By Woodrow Carroll
The 2020 Major League Baseball (MLB) season started last week, although under reduced circumstances brought on by the COVID-19 pandemic.
The MLB season annually plays twice as many games as the typical National Hockey League or National Basketball Association with 162 games. The revised baseball schedule has been scaled back to 60 games. With the ongoing problems of the virus, we hope the present schedule can make it to the finish line.
More than any sport, baseball is statistically- driven. Attendance figures from last weekend’s home openers were off from last year, because no paying fans were allowed to attend games.
Persiflage aside, three games into this season no team had emerged unscathed. All 30 MLB teams’ records were either 2-1 or 1-2. Not since 1954 has at least one team failed to start 3-0, and, there were only 16 teams back then.
The Cleveland Indians, New York Yankees, and Chicago White Sox didn’t start with spurts in 1954. Playing a 154-game schedule in 1954, the Indians finished with a record of 111-43 (.721), the Yankees 103-51 (.661), and the Sox 94-60 (.610).
The 94-60 record by the 1954 Sox was the same as the 1959 White Sox team which captured the American League championship by five games over the Indians. The 1954 Sox were 17 games behind the Indians and never in contention for the AL championship. As good as the 1954 Sox were, it didn’t save manager Paul Richards his job.

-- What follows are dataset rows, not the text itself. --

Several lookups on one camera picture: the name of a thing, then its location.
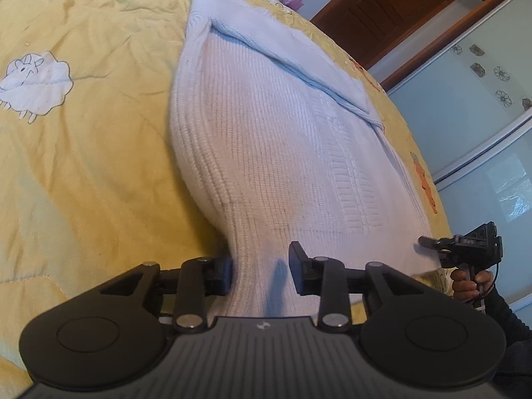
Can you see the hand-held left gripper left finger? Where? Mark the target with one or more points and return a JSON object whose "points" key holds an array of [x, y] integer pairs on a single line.
{"points": [[220, 278]]}

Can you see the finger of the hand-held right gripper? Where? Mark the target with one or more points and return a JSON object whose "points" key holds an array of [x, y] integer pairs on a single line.
{"points": [[436, 243]]}

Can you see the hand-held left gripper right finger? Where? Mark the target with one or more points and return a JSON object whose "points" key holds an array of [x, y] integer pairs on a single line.
{"points": [[297, 266]]}

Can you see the white knit sweater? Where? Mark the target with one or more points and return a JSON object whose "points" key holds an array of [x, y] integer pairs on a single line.
{"points": [[270, 153]]}

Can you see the person's right forearm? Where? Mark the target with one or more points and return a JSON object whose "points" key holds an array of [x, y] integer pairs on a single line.
{"points": [[507, 324]]}

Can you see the person's right hand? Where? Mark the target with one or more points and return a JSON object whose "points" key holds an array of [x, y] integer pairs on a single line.
{"points": [[463, 287]]}

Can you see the white wardrobe with flower stickers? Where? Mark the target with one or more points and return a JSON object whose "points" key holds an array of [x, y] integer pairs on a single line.
{"points": [[457, 112]]}

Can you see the yellow printed bedspread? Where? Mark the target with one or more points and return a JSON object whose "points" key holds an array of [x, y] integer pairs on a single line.
{"points": [[83, 153]]}

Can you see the brown wooden door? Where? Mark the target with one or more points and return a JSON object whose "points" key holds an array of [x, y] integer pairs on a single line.
{"points": [[374, 4]]}

Richards came to the White Sox in 1951 and started the club on a 17-season winning run. From 1951 through 1967, the Sox finished on the good side of .500 in each season.
White Sox franchise history started in 1901 and it was not until 1951 that the Sox surpassed one Million in attendance. Winning will generate interest and Richards’ 1951 club’s record was 81-73 (.526) after 60-94 (.390) the previous year.
The 1951 Sox attracted 1,328,234 fans to Comiskey Park. Oddly enough the gate in 1951 was the best the franchise did until 1959 when the team drew 1,423,144. The 1951 Sox were better on the road, 49-28, than at home, 45-32.
• In his first six seasons with the White Sox, first baseman Jose Abreu drove in 611 runs, the most for any Sox player in his first six seasons with the Club. Abreu, 33, spent 10 seasons in Cuba before joining the Sox in 2014 and has been a bright light in the Sox struggles in recent seasons.
Abreu drove in the first Sox tally of the season Friday in a 10-5 loss to the Minnesota Twins. The Sox dropped two of three at home.
• With the Canadian government not allowing the Toronto Blue Jays to play home games because of COVID-19 concerns, there will be no operating franchise outside the U.S.. The Montreal Expos, with a 1969 start-up, were the first Canadian franchise. The Blue Jays came on line in 1977.
The Blue Jays will play home games in their AAA minor league park in Buffalo. There will be no minor league games this year. Buffalo is 105 miles by auto to Toronto and 62 miles by plane over the Niagara River. Buffalo is accessible to many MLB clubs.
The biggest concern is how to bring the virus under control. Sadly, answers are in short supply.